What your pitch deck should (and shouldn’t) include
- Sell the team, not the tax benefits. Decks mentioning tax benefits (for example SEIS/EIS in the UK) consistently found it harder to raise. The best decks sell the quality of the team, the product and the market; overemphasising personal financial benefits is a negative signal.
- ‘Why now?’ References to recent industry shifts was a good predictor of success. Investors are always highly conscious of the “why now?” question; i.e. why is now the right time to build this company.
- Longer decks aren’t better. There was no correlation between the length of the deck and the chances of raising. Ditch the appendix. Remember you have just over two minutes to capture the attention of the investor. A lot of the text won’t be read. Keep it short and sweet.
- Demonstrate clear value-add. Decks explicitly highlighting time savings or cost savings were considerably more likely to raise. GTM feasibility is a key factor that VCs look for. A product with tangible, easily quantifiable value-add is easier to sell, and hence easier to raise money for.
- Get into the numbers. A breakdown of unit economics in a pitch deck was also a good predictor of fundraising success. Investors want to see the financial viability of your product and a long-term route to profitability. As a corollary, decks that discussed pricing strategy were 30% more likely to raise.
- Start with the customer. Market sizing is the most common reason we pass on deals at E1, and most of our VC peers are in the same boat. Decks calculating bottom-up market size (ie. starting with the customer, not the macro economics of the industry) were more likely to raise capital.
- Figure out your runway. Decks showing runway calculations had a significantly higher chance of raising. Many startups aren’t able to properly articulate why they need to raise, for example, $3m and not $1m. A bigger raise usually leads to a higher valuation, so investors want to know what their money will be spent on and whether the valuation is justified.

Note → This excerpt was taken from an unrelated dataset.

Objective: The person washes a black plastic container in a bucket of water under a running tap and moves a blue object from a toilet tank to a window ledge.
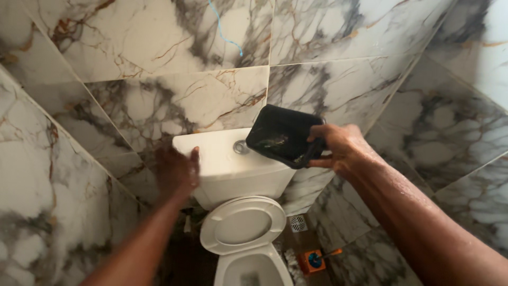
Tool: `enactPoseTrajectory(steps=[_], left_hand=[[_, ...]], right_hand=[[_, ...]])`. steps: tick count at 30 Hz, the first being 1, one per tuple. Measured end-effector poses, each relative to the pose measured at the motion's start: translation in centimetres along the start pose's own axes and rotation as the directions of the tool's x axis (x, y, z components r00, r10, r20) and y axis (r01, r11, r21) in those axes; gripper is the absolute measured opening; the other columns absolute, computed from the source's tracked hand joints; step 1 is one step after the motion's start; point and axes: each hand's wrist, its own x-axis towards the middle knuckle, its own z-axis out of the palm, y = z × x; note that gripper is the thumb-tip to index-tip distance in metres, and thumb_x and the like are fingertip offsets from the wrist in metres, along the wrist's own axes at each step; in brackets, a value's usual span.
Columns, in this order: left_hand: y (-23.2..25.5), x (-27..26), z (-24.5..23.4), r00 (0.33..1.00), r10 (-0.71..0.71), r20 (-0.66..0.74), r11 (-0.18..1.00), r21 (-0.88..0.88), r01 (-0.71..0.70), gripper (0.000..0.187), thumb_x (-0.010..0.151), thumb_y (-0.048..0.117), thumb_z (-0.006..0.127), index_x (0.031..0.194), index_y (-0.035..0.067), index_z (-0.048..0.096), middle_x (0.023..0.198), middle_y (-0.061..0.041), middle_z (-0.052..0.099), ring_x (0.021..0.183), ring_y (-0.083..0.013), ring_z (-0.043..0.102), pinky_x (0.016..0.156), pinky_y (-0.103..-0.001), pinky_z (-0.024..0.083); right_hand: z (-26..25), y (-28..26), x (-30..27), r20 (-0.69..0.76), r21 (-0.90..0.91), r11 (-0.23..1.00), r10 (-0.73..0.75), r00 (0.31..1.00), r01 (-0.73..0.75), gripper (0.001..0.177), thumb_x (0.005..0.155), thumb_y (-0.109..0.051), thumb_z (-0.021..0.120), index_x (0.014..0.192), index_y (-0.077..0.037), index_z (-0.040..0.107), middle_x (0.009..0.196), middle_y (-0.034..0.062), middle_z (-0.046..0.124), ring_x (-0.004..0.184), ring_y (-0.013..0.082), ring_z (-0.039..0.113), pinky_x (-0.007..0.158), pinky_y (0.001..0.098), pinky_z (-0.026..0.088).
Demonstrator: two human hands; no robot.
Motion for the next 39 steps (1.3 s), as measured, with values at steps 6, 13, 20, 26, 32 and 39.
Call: enactPoseTrajectory(steps=[6,13,20,26,32,39], left_hand=[[4.4,0.1,0.4,0.935,0.331,-0.126,0.944,0.031,-0.33,0.06,0.102,0.048,0.046,0.148,0.01,0.052,0.151,-0.022,0.047,0.142,-0.0386,0.042,0.111,-0.054,0.037],[7.0,2.1,-0.2,0.669,0.722,0.179,0.683,-0.028,-0.73,0.057,0.101,0.052,0.042,0.141,0.014,0.055,0.158,-0.017,0.039,0.147,-0.0347,0.032,0.113,-0.052,0.027],[14.2,3.1,2.9,0.485,0.677,0.554,0.634,-0.102,-0.767,0.059,0.099,0.052,0.039,0.15,0.023,0.048,0.158,0.002,0.045,0.149,-0.0211,0.031,0.123,-0.053,0.015],[21.1,3.0,6.9,0.394,0.72,0.571,0.527,-0.082,-0.846,0.056,0.099,0.053,0.04,0.149,0.029,0.05,0.158,0.004,0.047,0.148,-0.0209,0.035,0.125,-0.047,0.019],[28.7,1.4,8.0,0.351,0.753,0.556,0.467,-0.077,-0.881,0.057,0.092,0.061,0.046,0.144,0.04,0.053,0.159,0.004,0.043,0.148,-0.0189,0.031,0.123,-0.052,0.015],[27.0,4.7,7.0,0.504,0.713,0.488,0.616,-0.09,-0.783,0.051,0.096,0.061,0.043,0.128,0.032,0.07,0.148,0.007,0.063,0.142,-0.0158,0.054,0.13,-0.043,0.031]], right_hand=[[1.5,-0.5,-1.3,-0.074,-0.016,0.999,-0.037,0.997,0.036,0.032,0.077,-0.001,0.07,0.104,0.015,0.065,0.117,0.0252,0.064,0.097,0.0457,0.07,0.074,0.0471,0.063],[1.6,-0.8,-2.3,-0.066,0.041,0.999,-0.006,0.998,0.009,0.037,0.078,-0.002,0.07,0.109,0.016,0.063,0.124,0.0267,0.06,0.104,0.0467,0.067,0.075,0.0486,0.063],[-0.9,-1.4,-2.7,-0.111,0.024,0.999,-0.042,0.993,0.045,0.039,0.073,-0.003,0.07,0.109,0.013,0.066,0.117,0.0255,0.064,0.1,0.0453,0.068,0.073,0.0496,0.067],[-5.0,-1.6,-3.1,-0.153,0.002,0.999,-0.031,0.988,0.032,0.035,0.072,-0.008,0.071,0.102,0.008,0.069,0.102,0.0203,0.07,0.083,0.0383,0.073,0.072,0.0478,0.068],[-10.1,-1.7,-2.8,-0.224,-0.022,0.999,-0.048,0.973,0.044,0.03,0.075,-0.014,0.074,0.096,0.006,0.072,0.091,0.0179,0.067,0.076,0.0311,0.067,0.073,0.0502,0.067],[-13.2,-2.5,-0.9,-0.219,-0.069,0.995,-0.079,0.972,0.065,0.027,0.074,-0.012,0.074,0.093,0.008,0.071,0.091,0.0175,0.073,0.078,0.0305,0.076,0.075,0.05,0.067]])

To quantify this more tangibly, we extended the above analysis to create 36 unique, proprietary ‘sub-scores’ related to the presence or absence of key phrases, slides and metrics in a given deck. We then used a simple gradient descent algorithm to work out the optimal weighting of each sub-score. These were all combined to give each of the 7,000 decks a single, overall ‘quality’ score. The higher the score, the more likely the deck is to raise capital.
Seed → Series A
At Episode 1, a key metric we optimise for is how likely a seed investment is to raise future Series A financing. On average, this figure is around 20% for European seed-stage startups. We were curious to see how our pitch deck score correlated with the chances of a company raising Series A financing. Our results are shown below (noting that we only looked at decks received before 2021 to allow companies sufficient time for growth).

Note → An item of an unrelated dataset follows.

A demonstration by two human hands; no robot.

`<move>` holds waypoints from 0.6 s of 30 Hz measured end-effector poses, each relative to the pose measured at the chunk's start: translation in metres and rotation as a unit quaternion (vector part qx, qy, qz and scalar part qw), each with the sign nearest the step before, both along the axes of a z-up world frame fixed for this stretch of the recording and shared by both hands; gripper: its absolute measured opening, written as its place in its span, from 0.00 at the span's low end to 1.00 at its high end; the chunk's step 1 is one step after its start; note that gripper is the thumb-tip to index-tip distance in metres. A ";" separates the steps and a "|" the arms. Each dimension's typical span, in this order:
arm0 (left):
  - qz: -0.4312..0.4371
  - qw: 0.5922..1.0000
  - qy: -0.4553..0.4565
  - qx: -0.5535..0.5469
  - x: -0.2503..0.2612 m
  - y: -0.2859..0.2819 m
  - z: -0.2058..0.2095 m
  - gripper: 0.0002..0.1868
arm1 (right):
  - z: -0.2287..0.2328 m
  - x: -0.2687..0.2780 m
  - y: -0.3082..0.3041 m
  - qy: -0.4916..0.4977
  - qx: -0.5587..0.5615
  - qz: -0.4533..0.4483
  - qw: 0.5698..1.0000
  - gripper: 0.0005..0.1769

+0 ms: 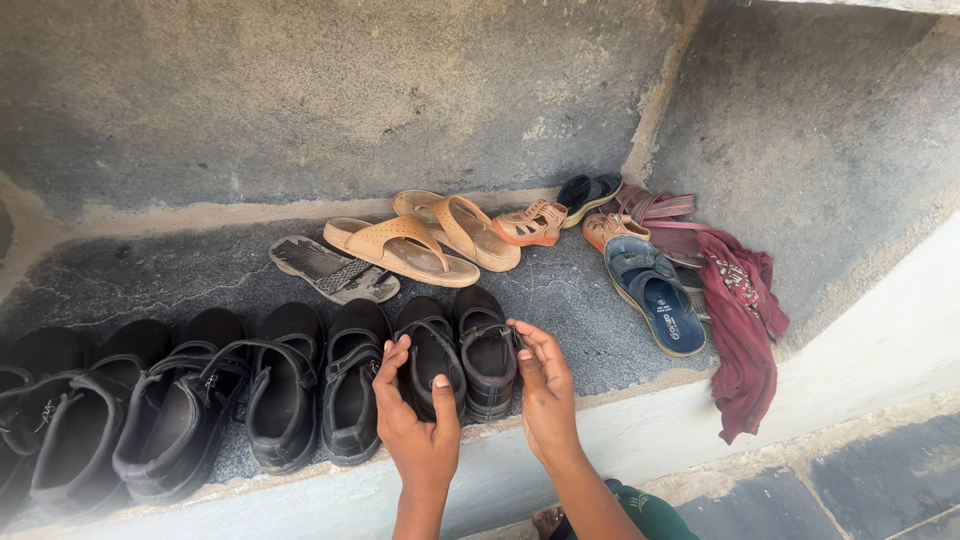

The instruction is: The person wipes several pairs of black shoes with a maroon cloth. They pick up each shoe, wipe the exterior surfaces, and place them back in a row on the ledge. The person also adjusts the straps on some of the shoes.

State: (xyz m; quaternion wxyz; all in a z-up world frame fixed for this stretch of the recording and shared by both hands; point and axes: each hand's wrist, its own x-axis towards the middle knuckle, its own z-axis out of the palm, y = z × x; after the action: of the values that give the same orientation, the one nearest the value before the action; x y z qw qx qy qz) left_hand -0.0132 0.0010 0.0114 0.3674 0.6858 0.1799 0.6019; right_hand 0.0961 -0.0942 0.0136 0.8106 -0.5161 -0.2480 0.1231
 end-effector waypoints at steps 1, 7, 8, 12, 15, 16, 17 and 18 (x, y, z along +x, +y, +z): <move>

Companies with the highest pitch deck score (20+) were almost 15x more likely to convert to Series A as companies with the lowest score (<0). Whilst we don’t explicitly use our pitch deck model to make investment decisions, every deck we receive is scored using this proprietary in-house tool, leading to more efficient prioritisation of investor time.
At some point we hope to release this model as an open-source tool that founders can use to optimise the quality of their pitch deck. Will this lead to ‘gaming’ of the model? Perhaps. But we think the community benefits far outweigh the costs.